● **WHAT YOU WILL DO**:
Locate each line in the records containing "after". Copy it.

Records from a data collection
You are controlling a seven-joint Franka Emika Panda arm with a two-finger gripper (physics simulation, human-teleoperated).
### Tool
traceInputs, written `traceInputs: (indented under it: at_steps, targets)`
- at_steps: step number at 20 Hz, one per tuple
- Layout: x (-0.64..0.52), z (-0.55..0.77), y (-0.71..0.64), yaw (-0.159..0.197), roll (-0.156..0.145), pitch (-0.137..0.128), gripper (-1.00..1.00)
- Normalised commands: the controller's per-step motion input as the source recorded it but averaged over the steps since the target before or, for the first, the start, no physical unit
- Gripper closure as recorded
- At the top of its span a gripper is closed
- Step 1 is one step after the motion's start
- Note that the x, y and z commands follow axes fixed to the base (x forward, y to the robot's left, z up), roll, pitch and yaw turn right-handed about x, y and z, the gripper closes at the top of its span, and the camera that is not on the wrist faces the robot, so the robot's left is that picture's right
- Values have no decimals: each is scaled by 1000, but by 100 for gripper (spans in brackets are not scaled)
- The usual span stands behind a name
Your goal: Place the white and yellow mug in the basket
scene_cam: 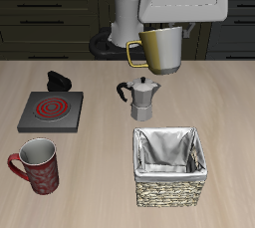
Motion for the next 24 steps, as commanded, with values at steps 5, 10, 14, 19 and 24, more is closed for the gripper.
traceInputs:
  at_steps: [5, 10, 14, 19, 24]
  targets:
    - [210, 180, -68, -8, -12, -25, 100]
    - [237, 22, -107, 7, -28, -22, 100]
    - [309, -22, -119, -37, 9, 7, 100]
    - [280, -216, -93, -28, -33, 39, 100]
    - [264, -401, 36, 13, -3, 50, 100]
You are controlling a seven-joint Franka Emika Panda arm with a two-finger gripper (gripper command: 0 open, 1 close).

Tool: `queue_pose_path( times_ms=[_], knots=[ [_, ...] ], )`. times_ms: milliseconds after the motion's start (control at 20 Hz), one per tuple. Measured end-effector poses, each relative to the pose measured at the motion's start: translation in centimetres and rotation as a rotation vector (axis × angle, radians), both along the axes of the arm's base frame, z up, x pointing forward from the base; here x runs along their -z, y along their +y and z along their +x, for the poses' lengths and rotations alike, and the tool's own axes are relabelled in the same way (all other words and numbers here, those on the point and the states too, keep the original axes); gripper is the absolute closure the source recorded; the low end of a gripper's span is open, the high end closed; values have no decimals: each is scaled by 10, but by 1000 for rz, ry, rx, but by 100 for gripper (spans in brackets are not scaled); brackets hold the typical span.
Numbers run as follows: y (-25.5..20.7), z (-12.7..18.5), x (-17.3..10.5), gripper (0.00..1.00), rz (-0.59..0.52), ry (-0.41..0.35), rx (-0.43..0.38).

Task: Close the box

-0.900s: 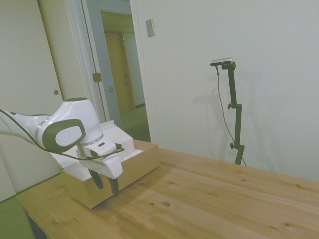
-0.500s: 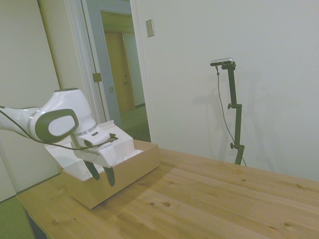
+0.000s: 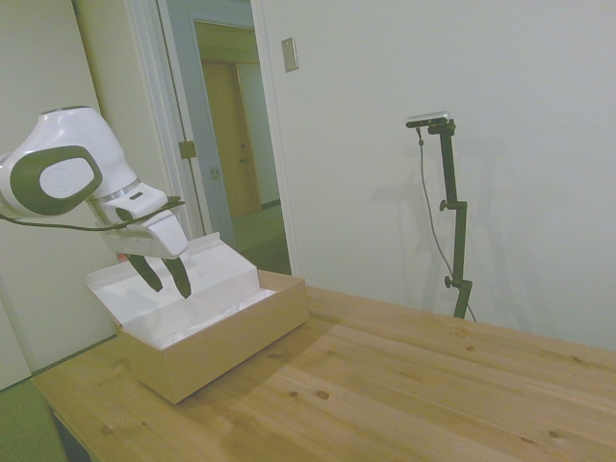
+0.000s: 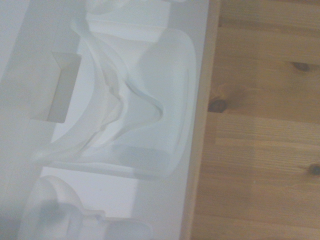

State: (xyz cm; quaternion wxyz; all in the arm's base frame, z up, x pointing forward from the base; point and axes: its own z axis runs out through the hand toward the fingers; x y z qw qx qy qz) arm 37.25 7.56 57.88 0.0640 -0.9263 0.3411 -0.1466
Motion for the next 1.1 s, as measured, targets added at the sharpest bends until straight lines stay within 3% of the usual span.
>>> queue_pose_path(
  times_ms=[300, 650, 1100],
  knots=[
    [21, -30, -36, 0, -30, -63, -53],
    [74, -41, -79, 0, -73, -128, -146],
    [189, -38, -113, 0, -180, -195, -353]
  ],
)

● **RESPONSE FOR THIS EXERCISE**:
- Step 1 is one step after the motion's start
Tool: `queue_pose_path( times_ms=[_], knots=[ [_, ...] ], )`. times_ms: milliseconds after the motion's start (control at 20 Hz), one per tuple. Measured end-effector poses, each relative to the pose measured at the motion's start: translation in centimetres and rotation as a rotation vector (axis × angle, radians), both along the axes of the arm's base frame, z up, x pointing forward from the base; here x runs along their -z, y along their +y and z along their +x, for the poses' lengths and rotations alike, and the tool's own axes are relabelled in the same way (all other words and numbers here, those on the point and the states too, keep the original axes); gripper is the absolute closure the source recorded; the low end of a gripper's span is open, the high end closed; values have no decimals: each is scaled by 10, but by 1000 for rz, ry, rx, but by 100 for gripper (spans in brackets are not scaled); brackets hold the typical span.

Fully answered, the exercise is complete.